All of the data below should be repeated exactly. Pictures should not be included.
+++ INFORMATION SHOWN
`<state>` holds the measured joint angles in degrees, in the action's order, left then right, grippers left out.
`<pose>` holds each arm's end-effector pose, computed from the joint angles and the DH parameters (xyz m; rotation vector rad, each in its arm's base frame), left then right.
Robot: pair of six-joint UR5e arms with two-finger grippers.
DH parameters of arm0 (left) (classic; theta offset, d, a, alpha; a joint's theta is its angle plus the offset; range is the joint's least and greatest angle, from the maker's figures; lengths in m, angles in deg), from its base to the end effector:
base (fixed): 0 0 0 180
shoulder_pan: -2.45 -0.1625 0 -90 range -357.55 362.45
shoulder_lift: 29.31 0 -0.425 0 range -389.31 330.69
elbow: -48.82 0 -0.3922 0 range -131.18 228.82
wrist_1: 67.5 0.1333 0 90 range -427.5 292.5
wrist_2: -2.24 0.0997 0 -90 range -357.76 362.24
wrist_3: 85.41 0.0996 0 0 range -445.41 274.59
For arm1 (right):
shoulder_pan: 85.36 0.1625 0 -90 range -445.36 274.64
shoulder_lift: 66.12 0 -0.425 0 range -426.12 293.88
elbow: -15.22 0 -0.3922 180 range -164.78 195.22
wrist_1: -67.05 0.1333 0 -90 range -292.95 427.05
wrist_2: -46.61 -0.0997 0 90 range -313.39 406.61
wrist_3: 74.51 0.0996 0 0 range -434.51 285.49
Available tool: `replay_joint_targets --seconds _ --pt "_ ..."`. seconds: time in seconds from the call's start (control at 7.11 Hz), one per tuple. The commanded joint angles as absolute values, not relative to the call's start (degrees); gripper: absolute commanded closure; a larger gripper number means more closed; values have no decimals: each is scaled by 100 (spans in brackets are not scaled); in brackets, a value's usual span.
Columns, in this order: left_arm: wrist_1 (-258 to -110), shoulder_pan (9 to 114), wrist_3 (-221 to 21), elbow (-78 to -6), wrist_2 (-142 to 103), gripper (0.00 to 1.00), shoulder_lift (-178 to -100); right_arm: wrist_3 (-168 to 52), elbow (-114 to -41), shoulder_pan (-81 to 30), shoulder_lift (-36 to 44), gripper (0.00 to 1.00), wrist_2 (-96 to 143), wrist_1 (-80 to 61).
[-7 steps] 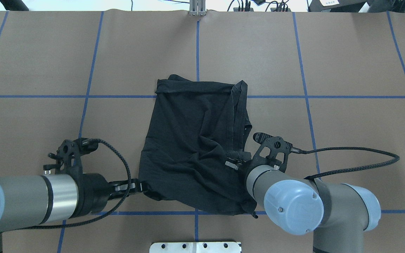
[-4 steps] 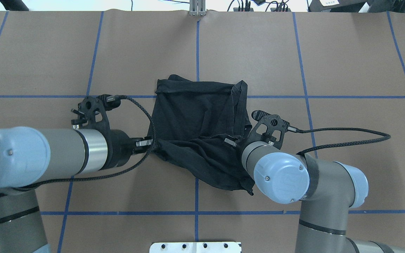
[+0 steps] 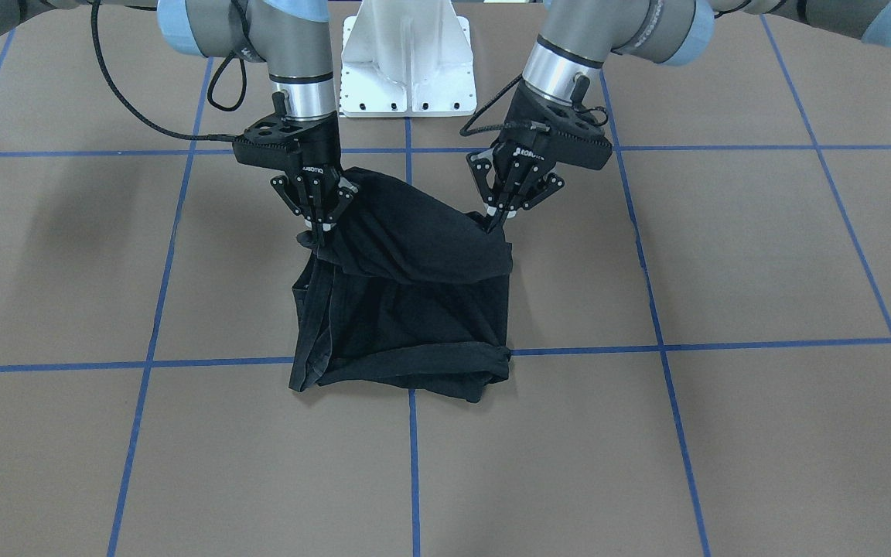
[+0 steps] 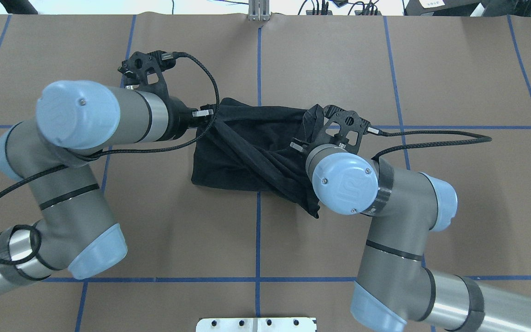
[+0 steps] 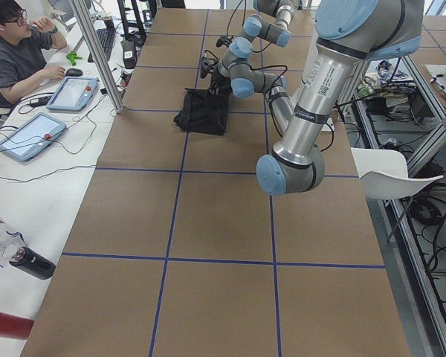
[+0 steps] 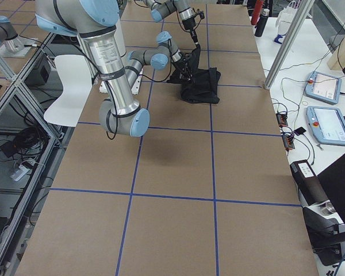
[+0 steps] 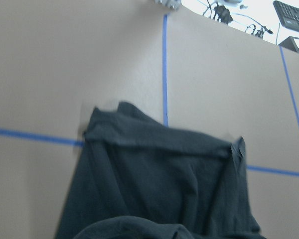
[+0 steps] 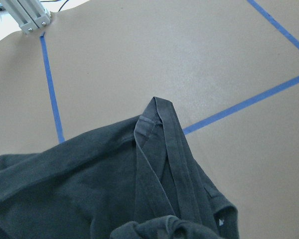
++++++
EXERCISE SOLUTION »
`<state>` holds the measured joint angles in degrees, in the action's order, left then right, grippers left out.
`<pose>` holds each arm's end-effector pose, computed from the joint angles and the DH parameters (xyz m; rotation vector rad, each in its arm's base frame), left then right.
Robot: pair of six-joint UR5e arms with two-finger grippers.
DH parameters of arm0 (left) (classic; theta offset, d, a, alpha; a joint's theta is its angle plus the offset; range is the joint's least and greatest angle, from the maker's figures; lengths in m, angles in deg), from its base to the end effector:
base (fixed): 0 0 0 180
shoulder_pan: -2.45 -0.1625 0 -90 range -357.55 362.45
shoulder_lift: 29.31 0 -0.425 0 range -389.31 330.69
elbow: -48.82 0 -0.3922 0 range -131.18 228.82
wrist_1: 67.5 0.1333 0 90 range -427.5 292.5
wrist_2: -2.24 0.0997 0 -90 range -357.76 362.24
wrist_3: 85.41 0.0996 0 0 range -445.41 274.59
For arm1 (right):
shoulder_pan: 85.36 0.1625 0 -90 range -445.36 274.64
shoulder_lift: 66.12 0 -0.425 0 range -426.12 293.88
elbow: -15.22 0 -0.3922 180 range -164.78 195.22
wrist_1: -67.05 0.1333 0 -90 range -292.95 427.05
wrist_2: -46.61 -0.0997 0 90 range -313.39 406.61
wrist_3: 74.51 0.0996 0 0 range -434.51 285.49
Available tool: `replay_joint_targets --seconds _ --pt "_ ..."`. seconds: time in seconds from the call's start (control at 7.11 Hz), one per tuple. The commanded joint angles as absolute values, not relative to the call's start (degrees); gripper: absolute commanded closure; a larger gripper number means more closed; values have no decimals: each is scaled by 100 (spans in brackets are not scaled); in brackets, a value's usual span.
Columns, in this order: left_arm: wrist_1 (-258 to -110), shoulder_pan (9 to 114), wrist_3 (-221 to 21), elbow (-78 to -6), wrist_2 (-142 to 103), gripper (0.00 to 1.00), shoulder_lift (-178 to -100); right_arm: wrist_3 (-168 to 52), elbow (-114 to -41), shoulder_pan (-81 to 30), shoulder_lift (-36 to 44), gripper (0.00 to 1.00), wrist_2 (-96 to 143), wrist_1 (-80 to 61).
[-7 steps] 
[-4 steps] 
[+0 steps] 
[+0 steps] 
[+0 steps] 
[+0 steps] 
[+0 steps] 
[+0 steps] 

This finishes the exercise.